Question

A mass of $1Kg$ is suspended by a thread.it is first lifted up with an acceleration of $4.9m{s^{ - 2}}$, and then lowered with an acceleration of $4.9m{s^{ - 2}}$. What is the ratio of tension in the two cases?
A) $3:1$
B) $1:2$
C) $1:3$
D) $2:1$

Answer 1

Hint: An external acceleration and retardation is given to the system. While lifting the ball the external acceleration is opposite to the acceleration due to gravity, so, it is the retardation. When the ball is lowered the acceleration is in the direction of the acceleration due to gravity, so, it is the acceleration. Likewise there is an external force acting along with the force of gravity but in the rising case it is in the opposite direction and in the lowering case it is in the same direction.

Formulae used:
$F = ma$
Where $F$ is the force acting on the body, $m$ is the mass of the body and $a$ is the acceleration acting on the body.
$W = mg$
Where $W$ is the force acting on the body, $m$ is the mass of the body and $g$ is the acceleration due to gravity acting on the body.

Complete step by step answer:
In the question, two cases are given. Let us see the free body diagram in each case.
Case 1

In the above diagram, a mass of $1Kg$ is suspended from a thread.
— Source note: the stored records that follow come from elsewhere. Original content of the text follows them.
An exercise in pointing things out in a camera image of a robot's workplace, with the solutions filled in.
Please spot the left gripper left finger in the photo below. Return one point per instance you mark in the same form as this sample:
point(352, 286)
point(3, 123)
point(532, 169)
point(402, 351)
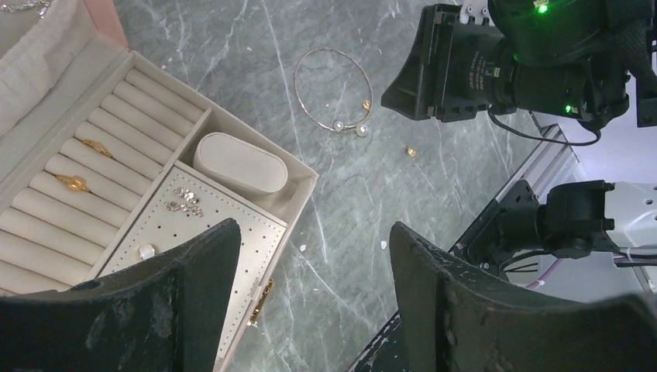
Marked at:
point(163, 314)

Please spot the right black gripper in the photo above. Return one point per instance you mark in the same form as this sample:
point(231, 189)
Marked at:
point(454, 70)

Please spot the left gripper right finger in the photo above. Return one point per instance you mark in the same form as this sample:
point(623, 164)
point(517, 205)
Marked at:
point(617, 334)

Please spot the pink jewelry box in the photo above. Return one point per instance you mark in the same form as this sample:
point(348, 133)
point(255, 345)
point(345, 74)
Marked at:
point(94, 139)

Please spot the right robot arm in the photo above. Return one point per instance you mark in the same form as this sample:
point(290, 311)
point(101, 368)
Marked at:
point(565, 58)

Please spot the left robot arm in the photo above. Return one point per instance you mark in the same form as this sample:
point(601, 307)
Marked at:
point(574, 222)

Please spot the pearl stud earring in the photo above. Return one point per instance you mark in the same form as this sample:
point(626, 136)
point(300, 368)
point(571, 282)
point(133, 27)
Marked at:
point(146, 251)

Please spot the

Its weight is acting vertically downwards and the tension is acting in vertically upwards direction. So the net force will be,
$ \Rightarrow T - W = ma$
$ \Rightarrow T - mg = ma$
$ \therefore T = ma + mg = m(a + g)$
Substituting the values of $m = 1Kg$, $a = 4.9m{s^{ - 2}}$ and $g = 9.8m{s^{ - 2}}$
$ \therefore T = 1(4.9 + 9.8) = 14.7N$

Case 2

In the above diagram, a mass of $1Kg$ is suspended from a thread. Its weight is acting vertically downwards and the tension is acting in vertically upwards direction. So the net force will be,
$ \Rightarrow W - T = ma$
$ \Rightarrow mg - T = ma$
$ \therefore T = mg - ma = m(g - a)$
Substituting the values of $m = 1Kg$, $a = 4.9m{s^{ - 2}}$ and $g = 9.8m{s^{ - 2}}$
$ \Rightarrow T = 1(9.8 - 4.9) = 4.9N$
Hence the ratio of the tension is,
$ \therefore \dfrac{{{T_1}}}{{{T_2}}} = \dfrac{{14.7}}{{4.9}} = \dfrac{3}{1}$

So the answer will be option (A) i.e. $3:1$.

Note: If the ball was just tied to the string and the entire system was in rest then the tension in the string will be directly equal to the weight of the ball. But since there was an external acceleration and an external retardation, the ball had some net acceleration in both the cases. Hence, the value of tension was different for both the cases.